By Robin Gallaher Branch | Photography courtesy of Lara Atchison
Apelah — the Choctaw word for help — is the appropriate description for a foster care organization that is making a difference for children whose needs are great.
Nathan Tipton loves being a facilitator for change in young lives, and he has many opportunities to do so as development and communications coordinator for Apelah, a specialized foster care agency in Hernando and Ridgeland, Mississippi.
The word specialized is key, for it shows how Apelah differs from other foster care organizations by serving specific, high-risk children.
“Apelah receives the hardest cases from the state, those children with specialized needs who are emotionally or medically fragile,” Tipton said.
Tipton added that apelah means help in Choctaw, the language of the Indians who settled northwest Mississippi. Tipton’s life and Apelah entwine in ways oriented toward community service.
Tipton came to Apelah 18 months ago with grant writing and non-profit work experience. Recently, a particularly apropos grant came unexpectedly from Wisconsin.
“It was for $500 for backpacks,” Tipton said. “Many of our children come to us with nothing. A backpack—and new at that!—helps a child adapt in a new school.”
Similarly, the Hernando Walmart recently gave $250 toward after-school activities. Tipton immediately pinpointed two children involved in basketball and karate who would benefit from that timely donation.
Currently, Apelah has placed 33 children in Hernando and 61 children in Ridgeland in foster care homes. Referrals come from the Mississippi Department of Child Protection Services. Resources come “through multiple funding streams including the State of Mississippi,” Tipton said.
Jesse Dement, Executive Director of Hernando Main Street Chamber of Commerce, praised the agency’s work saying, “We’re so thankful to have Apelah.” When word gets out that Apelah suddenly needs a crib or other supplies, the community steps forward, she added.
Tipton explained that communities need foster care services because “a lot of people are under pressure these days.”
Tipton came to his job in a roundabout way. He had spent six-plus years writing grants with the University of Tennessee Health Sciences Center in Memphis. His own position was grant-funded; when its funding was running out, he applied for a job at Meritan, Apelah’s parent company.

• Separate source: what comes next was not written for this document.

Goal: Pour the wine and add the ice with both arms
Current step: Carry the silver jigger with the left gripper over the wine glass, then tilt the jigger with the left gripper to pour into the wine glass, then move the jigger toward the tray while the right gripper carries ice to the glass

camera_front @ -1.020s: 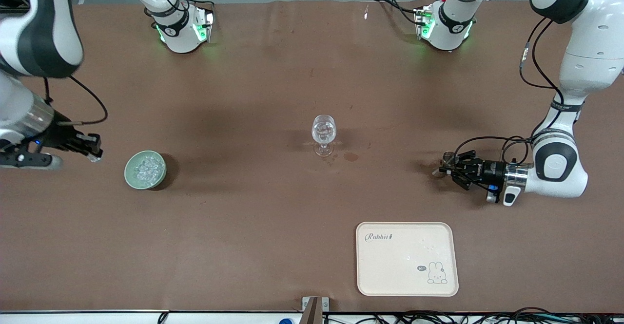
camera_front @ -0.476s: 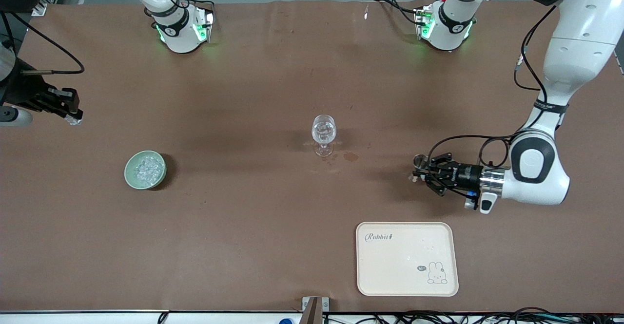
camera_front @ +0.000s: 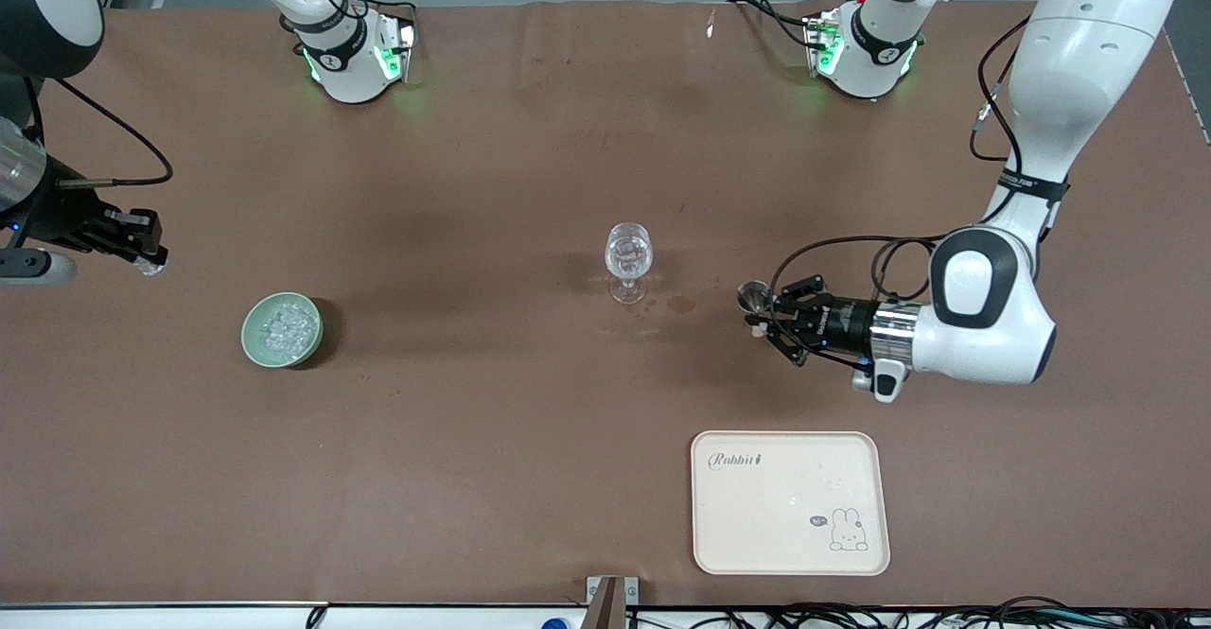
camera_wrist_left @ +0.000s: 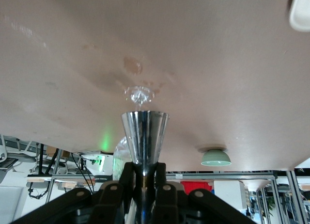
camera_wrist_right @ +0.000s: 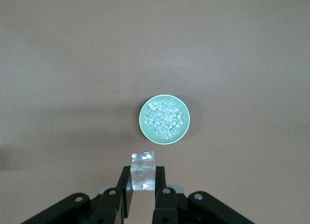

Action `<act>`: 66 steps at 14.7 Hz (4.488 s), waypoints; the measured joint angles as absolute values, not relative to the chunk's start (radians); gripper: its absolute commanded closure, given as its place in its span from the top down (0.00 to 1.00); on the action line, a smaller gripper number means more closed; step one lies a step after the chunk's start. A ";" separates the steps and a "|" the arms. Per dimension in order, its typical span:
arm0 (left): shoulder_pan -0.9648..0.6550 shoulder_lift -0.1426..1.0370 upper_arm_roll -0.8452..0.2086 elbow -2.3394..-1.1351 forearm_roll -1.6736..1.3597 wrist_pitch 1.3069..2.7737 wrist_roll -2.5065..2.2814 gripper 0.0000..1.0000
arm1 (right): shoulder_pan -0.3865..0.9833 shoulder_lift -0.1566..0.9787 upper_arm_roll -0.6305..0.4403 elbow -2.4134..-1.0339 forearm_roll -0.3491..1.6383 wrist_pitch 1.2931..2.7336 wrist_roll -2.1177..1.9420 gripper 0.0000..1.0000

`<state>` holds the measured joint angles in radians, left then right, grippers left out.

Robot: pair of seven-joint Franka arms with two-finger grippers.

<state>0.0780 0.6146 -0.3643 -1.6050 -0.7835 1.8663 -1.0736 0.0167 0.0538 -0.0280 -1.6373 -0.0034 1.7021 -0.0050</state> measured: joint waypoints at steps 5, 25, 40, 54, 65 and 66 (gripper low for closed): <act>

Remembering that interview about two years ago, Tipton said with a smile, “Meritan said, ‘You can write grants? We love you!’”
Meritan, a social service agency serving vulnerable populations of all ages, started its foster care program in Tennessee in 1991 and expanded it to Mississippi in 1992. First called Stepping Stones, it was renamed Apelah in 2007.
Tipton, 52, was born in Baton Rouge and raised in New Orleans where his family still lives. He brings an interesting background to Apelah: a doctorate in English from the University of Memphis. His dissertation was on five Southern authors, focusing on Tennessee Williams in particular.
Tipton’s new position fits well with his personality. “I have been given so much and have been really lucky in my life. I want to give back,” he said.
Because of his extensive volunteering, Tipton was nominated for Volunteer of the Year in Memphis for 2017 and was a finalist. Currently, he does a lot of work at the Hernando Animal Shelter and has seven dogs and five cats of his own, all rescue animals.
He also volunteers as an ambassador for Hernando Main Street Chamber of Commerce. He is on the board of directors and is the volunteer coordinator of the Best Memphis Burger Fest. “All the proceeds from the burger fest go to various Mid-South animal shelters and rescue groups,” he said.
Telling Apelah stories is a fun part and big reward of his job. A favorite is the one about Dominique who came to Apelah at age three, suffering from severe brain damage because of shaken baby syndrome. “He was in hospice and dying,” Tipton said.
But Dominique’s persistent Apelah foster parent taught him to walk and talk. Dominique not only lived but now thrives and was adopted.
“He has a vocabulary bigger than other children of his age!” Tipton exclaimed. “This shows what foster parents can do!”
Research indicates that problems like those Dominique faced “are fixable if addressed properly,” Tipton added.
Tipton says his biggest challenge “is getting the word out about the work and the good Apelah does. If you give children a safe haven, then that benefits the entire community.”
Apelah’s website features an advice column called “Ask Annie.” It answers questions from foster children by Annie, a Hernando seventh grader whose real name is Abby Owensby. Annie, as she preferred to be called for this story, is a former foster child who was adopted.
“You have to believe that bad things happen for a good reason. Maybe a child being put in foster care leads to an amazing ending. I know it did for me,” Annie wrote, adding, “I’m here to help!”
Tipton smiled and nodded. “That’s the point. After all, Apelah means help.”